What lines of the material hold the string "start"? Pull each of them out.

Collected material -
BEGIN

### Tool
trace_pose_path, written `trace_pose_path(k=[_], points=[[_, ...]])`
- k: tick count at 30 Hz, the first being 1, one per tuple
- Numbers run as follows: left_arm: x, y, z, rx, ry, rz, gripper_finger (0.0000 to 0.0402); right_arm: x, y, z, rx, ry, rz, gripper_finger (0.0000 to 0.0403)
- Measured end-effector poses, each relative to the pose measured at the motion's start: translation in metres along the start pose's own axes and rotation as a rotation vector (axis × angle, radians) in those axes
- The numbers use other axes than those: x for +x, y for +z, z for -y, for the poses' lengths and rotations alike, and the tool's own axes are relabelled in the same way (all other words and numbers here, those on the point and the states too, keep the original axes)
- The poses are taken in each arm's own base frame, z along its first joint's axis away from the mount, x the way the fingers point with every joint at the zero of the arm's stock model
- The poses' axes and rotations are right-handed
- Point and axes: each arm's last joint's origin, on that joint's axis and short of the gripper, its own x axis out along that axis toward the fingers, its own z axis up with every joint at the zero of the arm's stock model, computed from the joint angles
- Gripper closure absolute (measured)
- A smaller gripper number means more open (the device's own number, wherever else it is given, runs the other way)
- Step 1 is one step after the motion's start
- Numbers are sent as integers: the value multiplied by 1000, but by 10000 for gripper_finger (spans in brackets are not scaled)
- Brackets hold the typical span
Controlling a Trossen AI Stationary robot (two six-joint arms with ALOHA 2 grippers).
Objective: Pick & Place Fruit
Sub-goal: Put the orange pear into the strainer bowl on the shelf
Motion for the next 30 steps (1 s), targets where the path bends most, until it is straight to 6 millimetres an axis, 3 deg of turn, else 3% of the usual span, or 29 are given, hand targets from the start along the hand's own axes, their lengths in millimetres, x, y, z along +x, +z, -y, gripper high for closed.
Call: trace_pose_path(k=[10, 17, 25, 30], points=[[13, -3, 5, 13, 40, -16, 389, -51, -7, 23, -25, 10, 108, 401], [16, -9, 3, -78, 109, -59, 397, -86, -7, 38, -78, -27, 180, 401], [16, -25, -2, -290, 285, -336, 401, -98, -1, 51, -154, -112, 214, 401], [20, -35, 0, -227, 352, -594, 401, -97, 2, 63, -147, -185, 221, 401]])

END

Exercise solution -
- Measured end-effector poses, each relative to the pose measured at the motion's start: translation in metres along the start pose's own axes and rotation as a rotation vector (axis × angle, radians) in those axes
- Step 1 is one step after the motion's start
Motion for the next 30 steps (1 s), targets where the path bends most, until it is straight to 6 millimetres an axis, 3 deg of turn, else 3% of the usual span, or 29 are given, hand targets from the start along the hand's own axes, their lengths in millimetres, x, y, z along +x, +z, -y, gripper high for closed.

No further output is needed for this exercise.